About five minutes later, the doctor returned with another woman. "This is Elizabeth Dale," she said, introducing them formally, then walked off to the far end of the room, where she sat facing Banks and pretended to read a magazine. Liz took a chair on his left, angled so they could face one another comfortably. The chairs were well-padded, with strong armrests.

"I saw you looking at the paintings," Elizabeth said. "Quite something, aren't they?" She had a melodic, hypnotic voice. Banks could easily imagine its persuasive powers. He had a feeling, however, that it would probably become tiresome after a while: whining and wheedling rather than beautiful and soft.

Elizabeth Dale smoothed her long powder-blue skirt over her knees. Her slight frame was lost inside a baggy mauve sweater with two broad white hoops around the middle. If she was Seth's contemporary, that made her about forty, but her gaunt, waxy face was lined like that of a much older woman, and her black hair, hacked, rather than cut, short was liberally streaked with grey. It was a face that screamed of suffering; eyes that had looked deep inside and seen the horror there. Yet her voice was beautiful. So gentle, so soothing, like a breeze through woods in spring.

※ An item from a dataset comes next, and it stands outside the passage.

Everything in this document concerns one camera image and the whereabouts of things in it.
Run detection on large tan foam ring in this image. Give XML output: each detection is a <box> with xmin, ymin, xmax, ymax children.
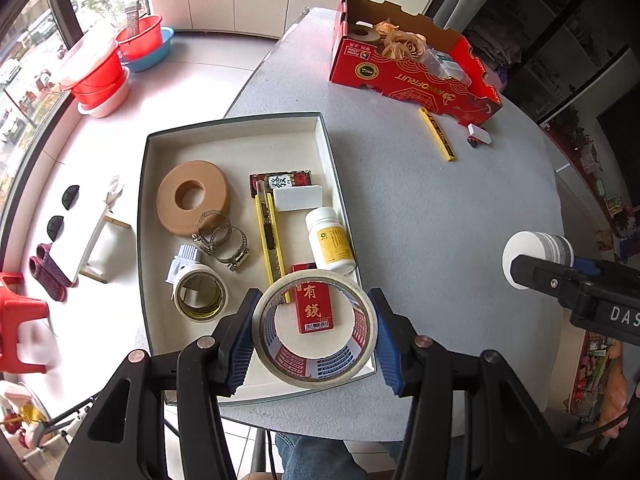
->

"They're very powerful," Banks said, feeling his words pathetically inadequate in describing the paintings.

"People see those things here," Elizabeth said. "Do you know what this place used to be?"

"No."

"It was a hospital, a fever-hospital, during the typhoid epidemics in the last century. I can hear the patients screaming every night."

"You mean the place is haunted?"

Elizabeth shrugged. "Maybe it's me who's haunted. People go crazy here sometimes. Break windows and try to cut themselves with broken glass. I can hear the typhoid victims screaming every night as they're burning up and snapping bones in convulsions. I can hear the bones snap." She clapped her hands. "Crack. Just like that."

Then she put her hand over her mouth and laughed.

Banks noticed the first and second fingers of her right hand were stained yellow with nicotine. She rummaged inside her sweater and pulled out a packet of Embassy Regal and a tarnished silver lighter. Banks took out a cigarette of his own, and she leaned forward to give him a light. The flame was high and he caught a whiff of petrol fumes as he inhaled.

"You know," Elizabeth went on, "for all that — the ghosts, the screaming, the cold — I'd rather be here than… than out there." She nodded her head towards the door. "That's where the real horror is, Mr Banks, out there."

"I take it you don't keep up with the world, then. No newspapers, no television?"

Elizabeth shook her head. "No. There is a television here, next door. But I don't watch it. I read books. Old books. Charles Dickens, that's who I'm reading now. There's opium-taking in Edwin Drood, did you know that?"